富士通研究所は12月9日、新パワーデバイスと制御技術を用いて世界最小クラス、高効率のACアダプターを開発したと発表した。
試作されたACアダプターは12W出力、本体容積15.6ccと世界最小。さらに世界最高の電力効率87%を実現している。現行の同クラスの製品に比べて体積的には約半分となる。
現在のACアダプターはスイッチ素子(FET)のON/OFFを繰り返して電圧を変換し、電力を制御している。小型化のためにはON/OFFを決める閾値電圧が低くMHz駆動が可能な適している。
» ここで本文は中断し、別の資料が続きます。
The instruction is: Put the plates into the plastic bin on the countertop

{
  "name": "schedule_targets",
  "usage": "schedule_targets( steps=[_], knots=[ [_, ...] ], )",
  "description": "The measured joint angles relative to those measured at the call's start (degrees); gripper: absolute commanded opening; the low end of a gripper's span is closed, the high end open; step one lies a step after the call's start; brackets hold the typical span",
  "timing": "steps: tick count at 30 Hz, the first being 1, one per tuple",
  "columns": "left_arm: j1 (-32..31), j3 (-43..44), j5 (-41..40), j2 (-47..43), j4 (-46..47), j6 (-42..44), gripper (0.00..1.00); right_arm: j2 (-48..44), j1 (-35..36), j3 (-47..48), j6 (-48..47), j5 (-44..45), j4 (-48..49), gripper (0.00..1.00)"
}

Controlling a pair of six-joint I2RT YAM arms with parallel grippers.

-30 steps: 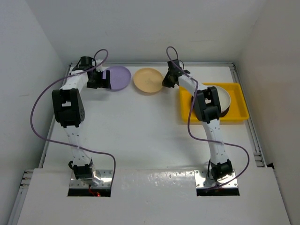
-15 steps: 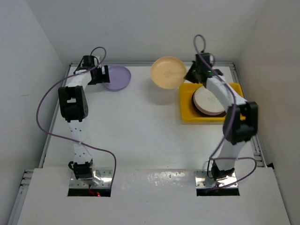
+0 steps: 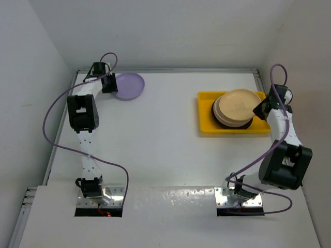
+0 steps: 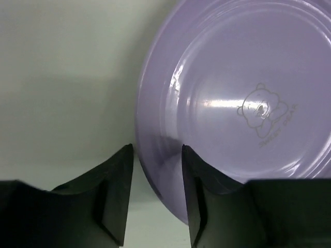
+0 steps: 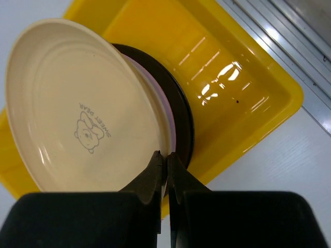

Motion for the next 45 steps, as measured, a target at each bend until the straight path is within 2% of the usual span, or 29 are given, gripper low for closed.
schedule_targets(
  steps=[2, 5, 6, 7, 8, 9, 10, 12, 15, 16, 19, 22, 26, 27, 28, 29, 31, 33, 35, 36, 41, 44, 45],
  knots=[
    [0.0, 0.24, 0.7, 0.33, 0.33, -0.07, 0.32, 2.54, -0.68, 0.02, -0.79, -0.85, -0.42, 0.0],
    [0.0, 0.26, 1.79, 0.44, 0.39, -0.59, 0.12, 6.08, -0.74, 0.02, -1.31, -1.64, -0.39, 0.18],
    [0.0, 0.31, 2.36, 0.44, 0.79, -0.85, 0.06, 7.06, -0.74, 0.04, -1.44, -2.05, -0.28, 0.33],
    [0.02, 0.39, 3.19, 0.44, 0.87, -1.05, 0.0, 8.15, -0.74, 0.09, -1.62, -2.4, -0.26, 0.4],
    [0.0, 0.39, 3.78, 0.44, 0.9, -1.25, 0.0, 8.94, -0.68, 0.22, -1.99, -2.43, -0.44, 0.46],
    [0.0, 0.39, 4.94, 0.44, 0.92, -1.05, 0.0, 9.68, -0.55, 0.46, -2.45, -2.62, -0.83, 0.61],
    [-0.02, 0.39, 5.7, 0.44, 0.85, -0.94, 0.0, 10.36, -0.44, 0.68, -2.67, -2.64, -0.94, 0.66],
    [0.0, -0.11, 7.91, 0.39, 0.94, 0.33, 0.0, 10.84, -0.04, 1.14, -3.87, -2.62, -1.57, 0.75],
    [0.04, -1.75, 11.89, -0.66, 0.72, 3.13, 0.0, 10.34, 0.63, 2.01, -5.51, -1.79, -2.78, 0.83],
    [-0.02, -2.64, 13.35, -1.25, 0.31, 4.33, 0.0, 9.68, 1.09, 2.21, -6.03, -1.22, -3.32, 0.89],
    [-0.26, -5.46, 16.94, -4.07, -2.43, 8.35, 0.0, 6.12, 3.5, 2.97, -7.87, 1.4, -5.57, 0.97],
    [-0.94, -8.35, 19.71, -8.74, -5.4, 12.44, 0.0, 0.37, 8.5, 3.69, -9.49, 5.44, -6.71, 0.97],
    [-3.54, -11.02, 22.88, -16.79, -9.31, 17.46, 0.0, -7.65, 20.5, 3.69, -10.36, 8.2, -5.09, 0.77],
    [-4.66, -11.26, 23.96, -18.93, -10.21, 18.62, 0.0, -8.81, 23.96, 3.69, -10.47, 7.91, -3.93, 0.75],
    [-5.77, -11.26, 24.98, -20.59, -11.08, 19.58, 0.0, -9.22, 27.28, 3.76, -10.34, 6.93, -2.8, 0.75],
    [-7.02, -11.26, 26.27, -22.12, -11.91, 20.22, 0.0, -8.66, 31.06, 4.2, -10.34, 5.25, -1.9, 0.82],
    [-9.51, -11.23, 28.65, -24.41, -13.57, 21.31, 0.0, -5.29, 36.44, 6.29, -10.1, 2.38, -0.46, 0.87],
    [-11.78, -11.19, 30.51, -25.53, -15.56, 21.94, 0.0, -0.26, 40.81, 8.41, -9.94, -0.94, 2.01, 0.84],
    [-13.81, -11.19, 31.85, -25.7, -17.46, 22.67, 0.0, 4.66, 43.87, 10.67, -9.6, -3.69, 2.78, 0.74],
    [-14.45, -11.19, 32.15, -25.7, -18.45, 22.86, 0.0, 7.04, 44.96, 12.09, -9.33, -4.55, 2.73, 0.64],
    [-15.1, -11.19, 34.01, -25.75, -21.84, 23.3, 0.0, 13.51, 47.06, 14.8, -6.8, -6.93, 4.15, 0.41],
    [-15.15, -11.19, 34.38, -25.94, -22.67, 23.34, 0.0, 14.91, 47.04, 14.8, -5.31, -7.8, 4.76, 0.38],
    [-15.28, -11.19, 34.53, -26.08, -22.86, 23.41, 0.0, 15.3, 47.01, 14.8, -4.96, -8.39, 5.25, 0.31]
  ],
)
富士通研究所では動作抵抗の少ない窒化ガリウム(GaN)高電子移動度トランジスタ(HEMT)を用いたパワーデバイスを採用。スイッチング動作は現在用いられているシリコン半導体パワーデバイス(MOSFET)の10倍の周波数で動作し、動作抵抗も低く抑えられる。
スマホの充電では5V出力1.2~2.4AのACアダプターが主流だが、最近になって9V/12Vの給電を行なうQuick Charge 2.0、最大20V-5A(100W)給電まで対応するUSB PDなど、消費電力の大きな機器に大容量給電を行なう流れになりつつある。大電力にも関わらず従来ながらのサイズに収まるACアダプターの需要は高そうだ。
富士通研究所では、さらなる小型化や高効率化を進め、2017年度での実用化を目指すとしている。